Task directions
Repeat word for word every line from the one holding "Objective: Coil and" to the end of the material below.

Supplied information
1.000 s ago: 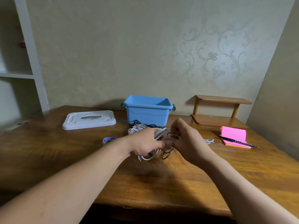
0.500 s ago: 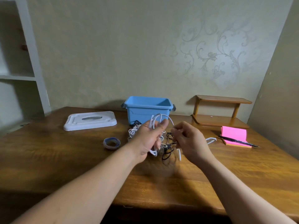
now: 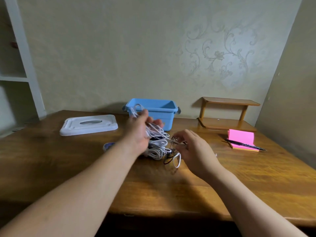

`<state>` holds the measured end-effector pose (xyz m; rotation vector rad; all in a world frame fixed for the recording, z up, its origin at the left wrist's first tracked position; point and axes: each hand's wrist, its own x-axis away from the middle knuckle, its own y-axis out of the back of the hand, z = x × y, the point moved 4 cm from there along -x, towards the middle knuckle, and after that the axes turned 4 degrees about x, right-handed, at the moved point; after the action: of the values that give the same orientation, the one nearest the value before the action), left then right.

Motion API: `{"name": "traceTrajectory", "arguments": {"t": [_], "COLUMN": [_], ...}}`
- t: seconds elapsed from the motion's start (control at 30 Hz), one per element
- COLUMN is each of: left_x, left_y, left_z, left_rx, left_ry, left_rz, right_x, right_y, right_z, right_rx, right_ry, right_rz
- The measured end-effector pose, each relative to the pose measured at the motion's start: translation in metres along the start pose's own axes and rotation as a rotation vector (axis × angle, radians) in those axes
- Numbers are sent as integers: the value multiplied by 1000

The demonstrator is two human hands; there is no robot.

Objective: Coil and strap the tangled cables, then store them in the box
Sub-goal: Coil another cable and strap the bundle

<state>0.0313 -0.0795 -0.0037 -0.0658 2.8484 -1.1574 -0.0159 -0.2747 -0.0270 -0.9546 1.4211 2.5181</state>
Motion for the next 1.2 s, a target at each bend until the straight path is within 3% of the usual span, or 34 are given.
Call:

Output of the task
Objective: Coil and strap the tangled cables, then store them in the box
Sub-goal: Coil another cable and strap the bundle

<state>0.0313 -0.0795 -0.0037 -0.0658 2.8484 -1.1574 -0.0159 -0.2747 -0.0270 -0.9546 1.4211 2.5181</state>
Motion for the next 1.2 s, a target at each bend until the straight path is within 3% of the usual span, or 34 are given.
Call:

What appears above is the complete answer to the exercise.